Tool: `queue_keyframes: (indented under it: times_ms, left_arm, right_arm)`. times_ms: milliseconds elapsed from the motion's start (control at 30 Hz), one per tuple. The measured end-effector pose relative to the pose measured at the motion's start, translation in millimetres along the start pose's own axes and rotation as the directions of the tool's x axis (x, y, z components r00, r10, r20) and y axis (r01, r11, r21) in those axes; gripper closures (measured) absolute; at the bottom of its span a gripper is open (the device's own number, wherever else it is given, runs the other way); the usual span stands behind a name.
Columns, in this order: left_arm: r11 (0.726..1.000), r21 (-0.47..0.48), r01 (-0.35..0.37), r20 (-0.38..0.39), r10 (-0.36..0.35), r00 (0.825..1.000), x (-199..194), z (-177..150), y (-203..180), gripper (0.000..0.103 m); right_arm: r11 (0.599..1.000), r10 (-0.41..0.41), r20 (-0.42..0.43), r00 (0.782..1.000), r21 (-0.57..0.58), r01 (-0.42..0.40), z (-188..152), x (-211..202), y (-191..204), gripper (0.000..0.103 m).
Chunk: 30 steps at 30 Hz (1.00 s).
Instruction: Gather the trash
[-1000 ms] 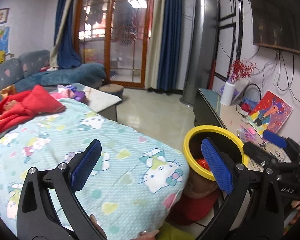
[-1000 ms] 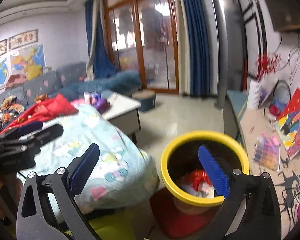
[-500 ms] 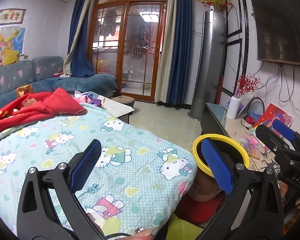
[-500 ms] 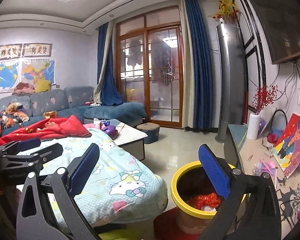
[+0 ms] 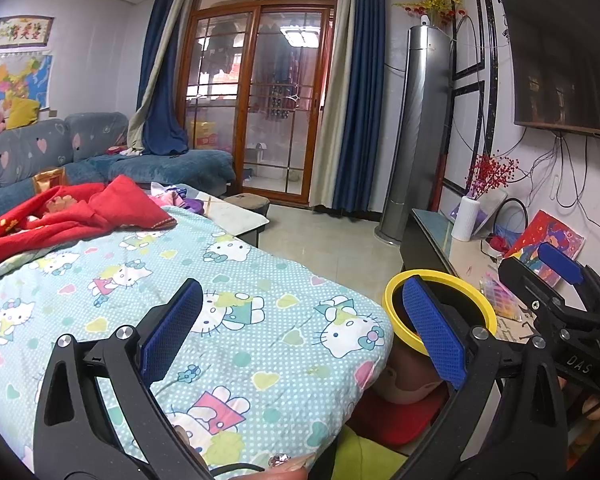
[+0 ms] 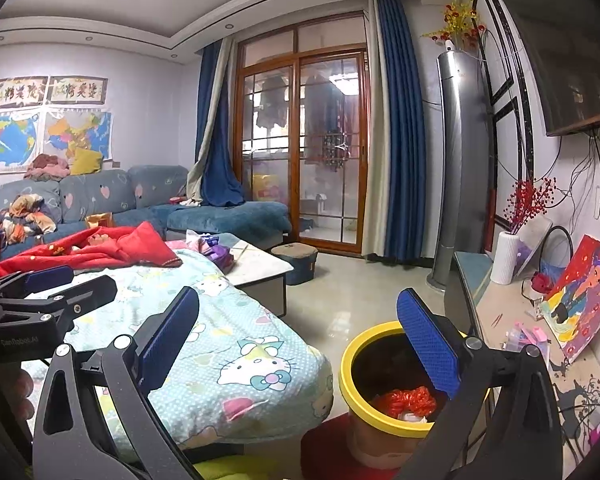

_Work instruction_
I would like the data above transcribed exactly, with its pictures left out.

_Task response_
Tool: `queue_keyframes: (indented under it: times_ms, left_arm, right_arm)`. times_ms: milliseconds elapsed from the motion's start (control at 30 Hz), one per tuple. The measured end-effector pose relative to the pose measured at the motion's start, translation in millimetres along the start pose's own axes and rotation as the directions of the tool's x axis (x, y, z components r00, r10, r20) and y axis (r01, r11, r21) in those axes; gripper closures (measured) absolute; at the bottom of its span a gripper is open (the device's own number, wherever else it is given, runs the other way); the usual span stands behind a name.
Columns, in this order: left_arm: r11 (0.726..1.000), r21 (-0.47..0.48), r01 (-0.35..0.37), r20 (-0.38..0.39), r10 (-0.36..0.35), r00 (0.825..1.000), x (-199..194), z (-177..150), y (-203..180), gripper (0.000..0.103 m); right_arm: r11 (0.599..1.000), r10 (-0.41..0.41), r20 (-0.42..0.43), r00 (0.782..1.000), r21 (-0.57..0.58), r01 (-0.42..0.40), z (-188..152), x (-211..202), y (-191..204), gripper (0.000..0.103 m).
Chunk: 30 steps at 30 Hz (1.00 s).
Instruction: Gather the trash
[-1000 ms] 
[-1000 ms] 
[-500 ms] 
[-500 ms] 
[+0 ms] 
[+0 ms] 

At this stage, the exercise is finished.